_Instructions for the task_
Copy every entry as is. Leave images out.

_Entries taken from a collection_
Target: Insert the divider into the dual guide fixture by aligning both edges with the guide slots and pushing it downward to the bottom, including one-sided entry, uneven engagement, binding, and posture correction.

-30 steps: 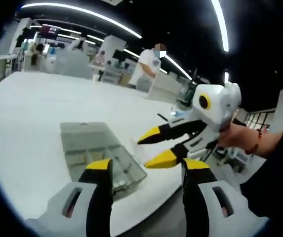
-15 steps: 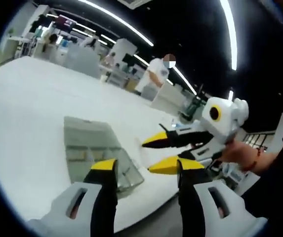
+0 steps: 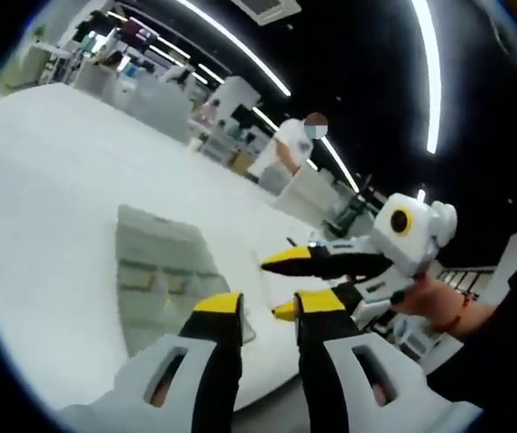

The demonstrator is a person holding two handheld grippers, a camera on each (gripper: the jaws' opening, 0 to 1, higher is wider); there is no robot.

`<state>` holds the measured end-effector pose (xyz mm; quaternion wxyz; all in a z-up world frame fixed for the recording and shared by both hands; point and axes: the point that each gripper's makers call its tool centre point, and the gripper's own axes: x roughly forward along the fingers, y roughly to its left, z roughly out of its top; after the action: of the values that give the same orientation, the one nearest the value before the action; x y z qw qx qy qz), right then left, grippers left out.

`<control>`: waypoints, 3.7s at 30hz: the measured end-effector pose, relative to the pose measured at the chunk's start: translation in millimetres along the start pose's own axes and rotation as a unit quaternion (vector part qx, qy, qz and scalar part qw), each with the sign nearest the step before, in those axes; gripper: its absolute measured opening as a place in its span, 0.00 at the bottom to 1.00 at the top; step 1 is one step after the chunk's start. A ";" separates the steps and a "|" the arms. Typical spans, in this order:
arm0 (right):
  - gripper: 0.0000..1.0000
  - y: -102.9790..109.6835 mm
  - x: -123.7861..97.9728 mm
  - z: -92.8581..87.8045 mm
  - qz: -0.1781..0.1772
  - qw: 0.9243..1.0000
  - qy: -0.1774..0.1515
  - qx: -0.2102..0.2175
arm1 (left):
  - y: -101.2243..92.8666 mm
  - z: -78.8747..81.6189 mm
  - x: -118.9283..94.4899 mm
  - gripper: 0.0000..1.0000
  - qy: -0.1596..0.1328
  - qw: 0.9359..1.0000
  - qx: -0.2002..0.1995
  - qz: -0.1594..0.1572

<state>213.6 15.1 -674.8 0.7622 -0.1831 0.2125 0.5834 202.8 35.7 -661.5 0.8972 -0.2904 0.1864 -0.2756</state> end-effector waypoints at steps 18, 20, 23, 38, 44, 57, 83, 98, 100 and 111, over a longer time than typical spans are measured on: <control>0.27 3.8 0.5 9.3 0.002 1.000 -0.016 0.006 | 1.3 4.8 -0.8 0.02 -0.021 0.999 -0.044 -0.007; 0.27 4.4 1.2 9.6 0.002 1.000 -0.018 0.009 | 0.4 5.1 -1.2 0.01 -0.022 0.999 -0.047 -0.009; 0.27 4.9 1.7 9.5 0.000 1.000 -0.017 0.008 | 1.0 4.7 -1.7 0.01 -0.023 0.999 -0.043 -0.007; 0.22 7.1 2.0 10.5 0.007 1.000 -0.001 -0.019 | 2.5 0.9 -5.1 0.00 0.015 0.999 0.037 0.019; 0.21 9.5 3.8 10.3 0.022 0.998 0.013 -0.049 | 6.5 -4.4 -7.0 0.00 0.047 0.991 0.120 0.036; 0.21 16.6 10.4 4.3 0.058 0.992 0.046 -0.104 | 18.0 -24.8 -9.6 0.00 0.135 0.957 0.250 0.055; 0.07 39.1 19.8 -23.4 0.111 0.971 0.115 -0.177 | 5.0 -41.4 -11.7 0.00 0.190 0.904 0.383 0.018; 0.10 40.9 14.4 -23.0 0.137 0.969 0.108 -0.177 | -10.6 -32.7 -13.0 0.00 0.161 0.891 0.424 -0.030; 0.07 39.2 14.5 -23.2 0.135 0.967 0.108 -0.186 | -14.2 -30.2 -12.7 0.00 0.156 0.891 0.424 -0.038; 0.00 40.1 11.7 -18.2 0.142 0.967 0.103 -0.187 | -6.0 -31.1 -12.3 0.00 0.159 0.894 0.418 -0.027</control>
<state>175.5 25.1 -697.7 0.5980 -0.3492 0.2011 0.6928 175.5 26.0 -679.3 0.8864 0.1539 0.1861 -0.3949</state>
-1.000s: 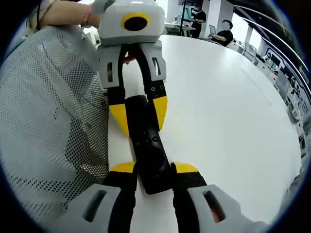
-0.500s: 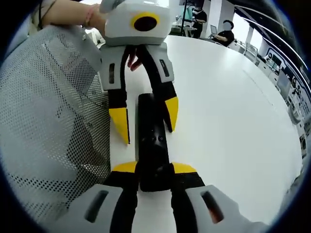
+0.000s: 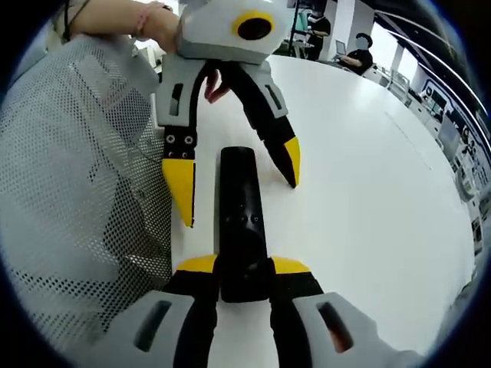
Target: Press the specified remote control buttons in sequence, fully releasing each button before pressing the next.
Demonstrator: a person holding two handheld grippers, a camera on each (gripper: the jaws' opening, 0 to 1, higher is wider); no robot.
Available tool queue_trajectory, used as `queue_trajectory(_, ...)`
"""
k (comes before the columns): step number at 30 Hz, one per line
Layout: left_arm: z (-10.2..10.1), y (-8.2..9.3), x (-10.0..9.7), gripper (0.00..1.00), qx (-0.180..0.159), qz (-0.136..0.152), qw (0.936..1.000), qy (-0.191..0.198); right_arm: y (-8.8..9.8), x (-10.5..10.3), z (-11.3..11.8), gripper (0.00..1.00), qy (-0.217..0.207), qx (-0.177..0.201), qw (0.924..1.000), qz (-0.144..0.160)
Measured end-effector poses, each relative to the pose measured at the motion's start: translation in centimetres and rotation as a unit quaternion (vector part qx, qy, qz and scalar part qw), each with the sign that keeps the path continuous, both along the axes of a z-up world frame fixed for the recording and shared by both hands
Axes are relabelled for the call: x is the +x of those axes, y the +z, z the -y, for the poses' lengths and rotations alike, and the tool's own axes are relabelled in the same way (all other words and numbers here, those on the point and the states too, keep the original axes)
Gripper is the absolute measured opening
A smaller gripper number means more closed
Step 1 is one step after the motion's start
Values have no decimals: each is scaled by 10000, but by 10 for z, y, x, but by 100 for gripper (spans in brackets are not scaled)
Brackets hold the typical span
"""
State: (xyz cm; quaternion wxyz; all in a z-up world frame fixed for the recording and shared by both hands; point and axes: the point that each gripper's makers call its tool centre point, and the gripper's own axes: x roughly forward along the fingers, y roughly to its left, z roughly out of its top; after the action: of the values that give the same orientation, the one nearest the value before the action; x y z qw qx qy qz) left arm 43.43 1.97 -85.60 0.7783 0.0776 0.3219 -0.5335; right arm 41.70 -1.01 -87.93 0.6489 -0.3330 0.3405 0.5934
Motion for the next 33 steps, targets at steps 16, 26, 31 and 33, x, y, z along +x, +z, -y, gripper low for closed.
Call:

_Written reply_
Target: Insert the divider into the dual guide fixture by aligning both edges with the guide slots and pushing it downward to the bottom, including one-sided entry, uneven engagement, binding, and posture correction.

-30 steps: 
-15 steps: 
+0 steps: 

The demonstrator is a person holding two handheld grippers, a camera on each (gripper: the jaws' opening, 0 to 1, higher is wider); there is no robot.

`<state>` holds the measured end-effector pose (xyz mm; quaternion wxyz; all in a z-up world frame fixed for the recording and shared by both hands; point and axes: the point that each gripper's makers call its tool centre point, and the gripper's own axes: x roughly forward along the fingers, y roughly to its left, z roughly out of its top; after the action: of the values that give the same orientation, the one nearest the value before the action; x y z qw qx qy qz), right then left, grippers left out.

`<control>`: waypoints, 3.7s at 30hz: the measured end-effector pose, relative to the pose measured at the chunk's start: translation in millimetres along the start pose's own axes and rotation as a unit quaternion (vector part qx, qy, qz and scalar part qw), each with the sign nearest the step before, in those axes; gripper: its absolute measured opening as a place in its span, 0.00 at the bottom to 1.00 at the top; step 1 is one step after the chunk's start. A ";" separates the steps and a "|" the arms. Typical spans, in this order:
arm0 (right):
  - gripper: 0.0000..1.0000
  - y: -102.9790..109.6835 mm
  - x: -123.7861..97.9728 mm
  - z: -92.8581..87.8045 mm
  - qz: -0.1781..0.1772
  - qw: 0.9243..1.0000
  - qy: -0.1774..0.1515
  - qx: -0.2102..0.2175
arm1 (left):
  - y: -101.2243..92.8666 mm
  - z: -78.8747..81.6189 mm
  - x: -118.9283..94.4899 mm
  - gripper: 0.0000..1.0000
  - qy: -0.1596..0.1328
  - qw: 0.9359..1.0000
  - qx: -0.2002..0.1995
  - qz: -0.1594..0.1572

<state>213.6 15.1 -674.8 0.7622 -0.1831 0.2125 0.5834 202.8 35.7 -661.5 0.8972 -0.2904 0.1864 -0.2756</state> end-effector waypoints at steps 18, 20, 23, 38, 44, 57, 83, 98, 100 and 111, over a longer time than typical spans are measured on: <control>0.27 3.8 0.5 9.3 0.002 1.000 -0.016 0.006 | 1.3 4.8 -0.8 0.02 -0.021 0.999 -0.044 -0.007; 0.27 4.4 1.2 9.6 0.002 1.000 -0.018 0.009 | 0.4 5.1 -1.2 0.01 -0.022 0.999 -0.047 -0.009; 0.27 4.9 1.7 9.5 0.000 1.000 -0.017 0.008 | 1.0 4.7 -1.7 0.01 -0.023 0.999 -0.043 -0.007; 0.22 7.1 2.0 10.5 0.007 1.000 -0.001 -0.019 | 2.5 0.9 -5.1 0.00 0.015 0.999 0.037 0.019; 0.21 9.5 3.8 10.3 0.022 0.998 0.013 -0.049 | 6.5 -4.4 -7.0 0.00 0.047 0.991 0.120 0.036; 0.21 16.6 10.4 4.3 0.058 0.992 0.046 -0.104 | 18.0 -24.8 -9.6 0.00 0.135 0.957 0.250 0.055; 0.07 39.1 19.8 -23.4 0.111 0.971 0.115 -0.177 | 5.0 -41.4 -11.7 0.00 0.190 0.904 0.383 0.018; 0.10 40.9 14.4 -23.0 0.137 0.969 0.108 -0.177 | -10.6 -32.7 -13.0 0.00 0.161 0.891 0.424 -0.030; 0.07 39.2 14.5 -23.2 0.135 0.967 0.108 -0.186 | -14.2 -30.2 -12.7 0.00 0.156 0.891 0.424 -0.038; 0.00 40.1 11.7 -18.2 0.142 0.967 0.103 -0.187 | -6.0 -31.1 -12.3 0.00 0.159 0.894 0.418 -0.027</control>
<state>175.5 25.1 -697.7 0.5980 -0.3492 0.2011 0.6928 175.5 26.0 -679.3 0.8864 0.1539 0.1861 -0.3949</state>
-1.000s: 
-0.500s: 
+0.000s: 
Target: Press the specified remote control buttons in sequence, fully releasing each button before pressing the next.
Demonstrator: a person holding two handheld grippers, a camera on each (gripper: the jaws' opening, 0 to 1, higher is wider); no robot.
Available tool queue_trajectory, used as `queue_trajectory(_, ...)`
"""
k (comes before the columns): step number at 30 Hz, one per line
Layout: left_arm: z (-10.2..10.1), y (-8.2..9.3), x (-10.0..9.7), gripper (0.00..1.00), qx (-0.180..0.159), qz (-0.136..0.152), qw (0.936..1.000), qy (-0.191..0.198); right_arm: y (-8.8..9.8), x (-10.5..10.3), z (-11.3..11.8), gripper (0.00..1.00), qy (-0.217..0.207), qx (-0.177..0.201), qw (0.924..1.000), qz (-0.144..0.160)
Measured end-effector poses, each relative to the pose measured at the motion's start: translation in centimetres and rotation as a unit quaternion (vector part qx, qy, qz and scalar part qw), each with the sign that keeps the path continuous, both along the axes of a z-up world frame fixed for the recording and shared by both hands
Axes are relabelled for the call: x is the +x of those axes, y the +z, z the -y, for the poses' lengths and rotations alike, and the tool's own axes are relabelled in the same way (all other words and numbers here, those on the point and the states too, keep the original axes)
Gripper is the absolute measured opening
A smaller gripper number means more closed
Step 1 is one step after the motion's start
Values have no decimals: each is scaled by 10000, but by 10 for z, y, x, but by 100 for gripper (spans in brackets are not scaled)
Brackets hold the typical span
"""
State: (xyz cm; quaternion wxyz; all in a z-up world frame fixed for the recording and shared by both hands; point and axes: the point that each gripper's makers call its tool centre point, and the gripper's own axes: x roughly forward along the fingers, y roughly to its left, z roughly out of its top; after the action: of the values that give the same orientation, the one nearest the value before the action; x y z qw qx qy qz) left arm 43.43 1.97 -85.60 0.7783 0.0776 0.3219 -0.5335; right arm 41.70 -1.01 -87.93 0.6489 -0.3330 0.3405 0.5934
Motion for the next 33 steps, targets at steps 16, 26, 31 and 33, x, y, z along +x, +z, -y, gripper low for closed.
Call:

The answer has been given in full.